Crosstalk between Endoplasmic Reticulum Stress and Protein Misfolding in Neurodegenerative Diseases

Abstract

Under physiological conditions, the endoplasmic reticulum (ER) is a central subcellular compartment for protein quality control in the secretory pathway that prevents protein misfolding and aggregation. Instrumental in protein quality control in the ER is the unfolded protein response (UPR), which is activated upon ER stress to reestablish homeostasis through a sophisticated transcriptionally and translationally regulated signaling network. However, this response can lead to apoptosis if the stress cannot be alleviated.
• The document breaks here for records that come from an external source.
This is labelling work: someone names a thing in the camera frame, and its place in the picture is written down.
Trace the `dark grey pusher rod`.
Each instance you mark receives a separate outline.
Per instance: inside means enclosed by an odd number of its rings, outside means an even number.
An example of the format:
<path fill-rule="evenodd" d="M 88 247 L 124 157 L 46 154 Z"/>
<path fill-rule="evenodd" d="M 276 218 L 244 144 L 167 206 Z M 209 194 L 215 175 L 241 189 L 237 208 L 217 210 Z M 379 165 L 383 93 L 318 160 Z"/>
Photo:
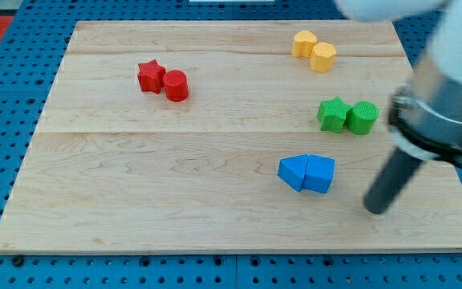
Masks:
<path fill-rule="evenodd" d="M 422 164 L 422 160 L 395 149 L 365 194 L 364 207 L 373 214 L 385 213 Z"/>

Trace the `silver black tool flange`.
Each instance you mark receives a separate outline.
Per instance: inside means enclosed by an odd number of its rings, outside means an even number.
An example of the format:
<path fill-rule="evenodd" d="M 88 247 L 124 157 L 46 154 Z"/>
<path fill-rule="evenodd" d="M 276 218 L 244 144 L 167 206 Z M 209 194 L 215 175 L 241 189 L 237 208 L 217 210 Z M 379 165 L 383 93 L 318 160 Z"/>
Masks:
<path fill-rule="evenodd" d="M 462 169 L 462 82 L 430 55 L 392 95 L 388 123 L 396 145 L 391 162 L 444 161 Z"/>

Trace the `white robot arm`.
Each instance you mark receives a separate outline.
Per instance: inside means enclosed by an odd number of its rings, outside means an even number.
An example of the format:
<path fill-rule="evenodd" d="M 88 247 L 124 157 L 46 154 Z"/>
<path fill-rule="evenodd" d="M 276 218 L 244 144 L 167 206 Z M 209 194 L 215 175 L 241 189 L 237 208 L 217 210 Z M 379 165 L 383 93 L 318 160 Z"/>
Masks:
<path fill-rule="evenodd" d="M 391 97 L 387 120 L 396 148 L 363 198 L 368 211 L 382 214 L 423 162 L 462 168 L 462 0 L 339 0 L 336 6 L 360 22 L 445 9 L 413 76 Z"/>

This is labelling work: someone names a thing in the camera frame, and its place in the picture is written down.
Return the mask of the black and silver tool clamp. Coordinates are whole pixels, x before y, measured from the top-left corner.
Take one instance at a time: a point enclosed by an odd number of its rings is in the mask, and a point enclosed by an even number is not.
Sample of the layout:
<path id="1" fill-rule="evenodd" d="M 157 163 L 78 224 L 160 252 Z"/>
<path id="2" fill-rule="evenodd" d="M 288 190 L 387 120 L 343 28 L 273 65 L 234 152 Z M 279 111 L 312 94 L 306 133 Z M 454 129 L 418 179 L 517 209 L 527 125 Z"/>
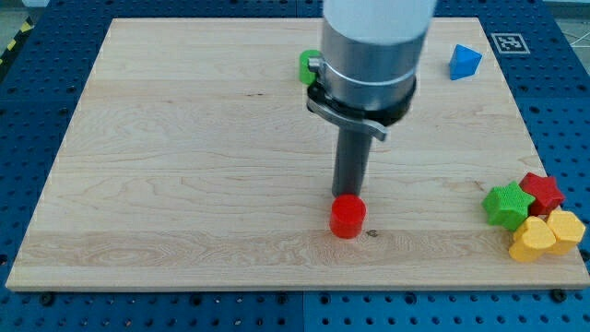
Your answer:
<path id="1" fill-rule="evenodd" d="M 401 120 L 408 112 L 411 100 L 417 87 L 416 76 L 413 71 L 403 77 L 402 83 L 407 89 L 401 89 L 401 95 L 395 96 L 389 91 L 389 86 L 361 85 L 353 83 L 351 96 L 359 92 L 361 97 L 368 97 L 367 105 L 352 105 L 337 100 L 332 92 L 326 89 L 323 82 L 323 70 L 328 65 L 322 58 L 321 67 L 316 80 L 308 86 L 306 106 L 311 113 L 315 113 L 327 122 L 339 128 L 352 130 L 369 135 L 380 141 L 385 141 L 389 135 L 388 127 Z"/>

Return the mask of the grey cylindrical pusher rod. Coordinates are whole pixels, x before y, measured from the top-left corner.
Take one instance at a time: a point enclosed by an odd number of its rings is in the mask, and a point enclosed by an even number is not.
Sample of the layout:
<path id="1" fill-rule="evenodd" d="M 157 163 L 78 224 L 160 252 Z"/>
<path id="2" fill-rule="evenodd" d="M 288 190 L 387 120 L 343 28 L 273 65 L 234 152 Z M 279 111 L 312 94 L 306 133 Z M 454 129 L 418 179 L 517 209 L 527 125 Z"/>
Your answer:
<path id="1" fill-rule="evenodd" d="M 371 136 L 339 129 L 332 183 L 334 197 L 360 194 L 371 145 Z"/>

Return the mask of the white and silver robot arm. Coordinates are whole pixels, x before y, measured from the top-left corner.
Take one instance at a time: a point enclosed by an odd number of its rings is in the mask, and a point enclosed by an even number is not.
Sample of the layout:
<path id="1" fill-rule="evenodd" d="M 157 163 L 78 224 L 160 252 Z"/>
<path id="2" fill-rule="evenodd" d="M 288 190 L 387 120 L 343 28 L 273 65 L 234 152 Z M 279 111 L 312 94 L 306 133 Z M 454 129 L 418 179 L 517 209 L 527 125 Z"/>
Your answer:
<path id="1" fill-rule="evenodd" d="M 320 50 L 305 63 L 311 113 L 337 126 L 333 196 L 361 191 L 373 140 L 407 113 L 437 0 L 329 0 Z"/>
The presence of abnormal protein aggregates containing specific misfolded proteins is recognized as the basis of numerous human conformational disorders, including neurodegenerative diseases. Here, I will highlight the overwhelming evidence that the presence of specific aberrant proteins in Alzheimer’s disease (AD), Parkinson’s disease (PD), Huntington’s disease (HD), prion diseases, and Amyotrophic Lateral Sclerosis (ALS) is intimately associated with perturbations in the ER protein quality control machinery that become incompetent to restore protein homeostasis and shift adaptive programs toward the induction of apoptotic signaling to eliminate irreversibly damaged neurons. Increasing our understanding about the deadly crosstalk between ER dysfunction and protein misfolding in these neurodegenerative diseases may stimulate the development of novel therapeutic strategies able to support neuronal survival and ameliorate disease progression.